> _BRIEF_: Filter this material down to the lines that hold "several", copying each one.

> _TASK INPUT_:

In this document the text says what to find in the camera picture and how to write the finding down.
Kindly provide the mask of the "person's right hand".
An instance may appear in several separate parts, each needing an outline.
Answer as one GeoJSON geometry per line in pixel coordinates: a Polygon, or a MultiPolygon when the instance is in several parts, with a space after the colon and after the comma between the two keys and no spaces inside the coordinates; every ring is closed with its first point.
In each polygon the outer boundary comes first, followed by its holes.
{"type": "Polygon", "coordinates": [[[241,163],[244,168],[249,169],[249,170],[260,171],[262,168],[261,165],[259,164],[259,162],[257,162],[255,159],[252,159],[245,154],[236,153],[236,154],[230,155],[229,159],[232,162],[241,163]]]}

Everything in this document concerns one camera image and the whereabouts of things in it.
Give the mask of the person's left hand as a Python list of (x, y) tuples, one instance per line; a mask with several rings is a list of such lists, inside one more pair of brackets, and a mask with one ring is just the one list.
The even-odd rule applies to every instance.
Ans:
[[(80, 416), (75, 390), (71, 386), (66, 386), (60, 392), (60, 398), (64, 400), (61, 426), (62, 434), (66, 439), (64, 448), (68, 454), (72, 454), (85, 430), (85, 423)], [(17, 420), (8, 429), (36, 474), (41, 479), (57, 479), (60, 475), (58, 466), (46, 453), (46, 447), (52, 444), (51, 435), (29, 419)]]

> _YOUR RESPONSE_:
An instance may appear in several separate parts, each needing an outline.
Answer as one GeoJSON geometry per line in pixel coordinates: a Polygon, or a MultiPolygon when the instance is in several parts, with a space after the colon and after the comma between the two keys and no spaces inside the coordinates; every ring is closed with its first point.
Give the mask of the person's left hand as a Python list of (x, y) tuples, one instance per line; a mask with several rings is a list of such lists, inside one more pair of brackets, and a mask with one ring is just the one list.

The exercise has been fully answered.